They say that celebs like Kate Moss, Snoopy and the Queen retain their public appeal since they generally remain silent and enigmatic.
This new Vietnamese restaurant – owned by Malcolm Innes, the restaurateur behind Ting Thai Caravan, The Outsider and pizza joint Wildmanwood – has a similar approach to communication.
There is no PR to send news and menus, no bookings either.
They don’t seem that bothered about justifying themselves with social media updates or websites, and I don’t think it’s because they’re Luddites.
That’s all slightly annoying when you want to peruse their offerings, but also tantalisingly alluring.
Saboteur has wooden blinds on the windows and dark signage, like some kind of speakeasy.
I doubt they even want anyone to review them, but I went along anyway, since, for the immediate future anyway, it remains a free country.
As the walls inside feature what look like graphic film stills, I thought their name might turn out to be a celluloid reference to some obscure flick that might have been showing around the same time as I was buying my ticket for Despicable Me.
But, no, according to the waitress, it’s so-called because the owner thought his newest restaurant might sabotage the success of his other place, Ting Thai Caravan, just a few doors along at 8-9 Teviot Place.
Like TTC, there are some communal tables here, and the nicely designed day menu is bitty, with lighter bites and bigger stuff.
Dishes arrive as they’re ready.
Our tofu (£2.20) from the Small Box and Sides list was OK, but not the most auspicious start. The positive is that these oily chunks reminded me, texturally, of fried bread, but, unlike that Seventies breakfast favourite, they were slightly bland.
We did love the bao (£6 for two), with creepingly hot fried chicken patties, mayo, sriracha and crunchy slaw in two pale buns, like Mickey Mouse’s gloves.
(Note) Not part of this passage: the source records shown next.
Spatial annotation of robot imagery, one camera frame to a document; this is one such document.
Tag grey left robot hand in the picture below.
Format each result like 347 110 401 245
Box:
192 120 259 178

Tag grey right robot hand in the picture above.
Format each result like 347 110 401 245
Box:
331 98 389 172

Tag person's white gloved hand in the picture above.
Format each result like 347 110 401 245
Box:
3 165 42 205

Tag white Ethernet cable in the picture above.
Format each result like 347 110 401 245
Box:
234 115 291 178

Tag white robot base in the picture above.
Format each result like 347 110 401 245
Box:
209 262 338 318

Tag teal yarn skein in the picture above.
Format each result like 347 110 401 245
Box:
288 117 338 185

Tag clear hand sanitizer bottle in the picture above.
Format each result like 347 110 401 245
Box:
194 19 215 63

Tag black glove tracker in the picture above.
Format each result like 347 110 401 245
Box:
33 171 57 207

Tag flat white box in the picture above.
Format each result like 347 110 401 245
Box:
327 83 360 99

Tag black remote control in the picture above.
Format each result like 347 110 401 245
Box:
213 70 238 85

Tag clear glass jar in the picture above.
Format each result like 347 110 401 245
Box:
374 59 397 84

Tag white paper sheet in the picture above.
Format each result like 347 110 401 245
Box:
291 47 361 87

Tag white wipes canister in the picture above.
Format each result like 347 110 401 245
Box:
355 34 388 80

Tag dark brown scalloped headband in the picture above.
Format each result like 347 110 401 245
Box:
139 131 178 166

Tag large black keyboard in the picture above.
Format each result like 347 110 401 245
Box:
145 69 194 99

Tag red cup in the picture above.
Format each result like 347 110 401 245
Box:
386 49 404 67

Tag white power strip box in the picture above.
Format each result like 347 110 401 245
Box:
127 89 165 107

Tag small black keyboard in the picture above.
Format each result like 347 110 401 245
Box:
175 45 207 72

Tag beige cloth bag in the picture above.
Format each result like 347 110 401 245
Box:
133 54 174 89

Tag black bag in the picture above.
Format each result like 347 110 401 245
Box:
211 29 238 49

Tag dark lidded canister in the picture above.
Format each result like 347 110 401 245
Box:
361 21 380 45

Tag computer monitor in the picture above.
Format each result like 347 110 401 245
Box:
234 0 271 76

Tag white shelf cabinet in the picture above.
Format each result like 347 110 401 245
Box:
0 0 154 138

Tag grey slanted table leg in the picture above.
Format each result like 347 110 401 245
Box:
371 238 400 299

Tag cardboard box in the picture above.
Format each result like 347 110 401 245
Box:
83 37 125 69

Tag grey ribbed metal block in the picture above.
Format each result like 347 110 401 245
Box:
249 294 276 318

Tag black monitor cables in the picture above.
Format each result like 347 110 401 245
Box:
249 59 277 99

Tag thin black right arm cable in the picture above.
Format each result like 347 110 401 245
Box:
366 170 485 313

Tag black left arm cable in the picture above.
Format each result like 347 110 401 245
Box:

I had a bad experience with these a few weeks ago (see my recent review of Dai Pai), and this re-ignited my love for the genre.
Though rather watery, we were also impressed by the soupy duck curry (£7.90), with lychees bobbing, like surfacing narwhal, in an Uluru coloured coconut broth.
The texture of the savoury pancake that is banh xeo (£6.50) divided the crowd somewhat.
“Blubbery” said one, “squelchy” said another.
Perhaps you have to acquire a yen for the texture provided by this porous turmeric-spiked crêpe, which contained a mixture of uniformly squishy seafood – squid tubes, giant flaccid mussels and prawns, as well as bean sprouts and sriracha.
Meh. Maybe if it’d been piping hot we would’ve enjoyed it more.
We weren’t hugely sold on the small box of ca o, or fish balls (£3.80), threaded onto kebab sticks. They didn’t taste of much except white fish. However, they were lifted by an amazing sauce, which reminded me of the one that comes with my favourite kai look-keur son-in-law deep fried egg at Ting Thai Caravan.
The chicken pho (£6.50) here is wholesome and soothing – Vietnamese penicillin, with a golden stock, chook breast, rice noodles, bean sprouts, cherry tomatoes, coriander and some sweet sauce that tasted a bit like hoisin.
Our only red meat dish was the thit lon ham (£6.80), which featured clods of very fatty slow-cooked pork belly and saturated bits of tofu in a sweet and nutty conker brown soy sauce.
Another soul food dish.
There aren’t any puddings at Saboteur at the moment, so we walked down Middle Meadow Walk to the hidden back street take-away branch of Soderberg (32 Simpson Loan), where we cooled off with cookies and cream ice-cream, and mango and white chocolate sorbet (£2.50 a scoop, or £4 for three).
After this palate-cleansing session, like oranges at half-time, I could have gone back to Saboteur for more.
Though, to be honest, I think I might be more likely to gravitate towards Ting Thai Caravan. After all, as Snoopy never said, everyone loves a deep fried egg.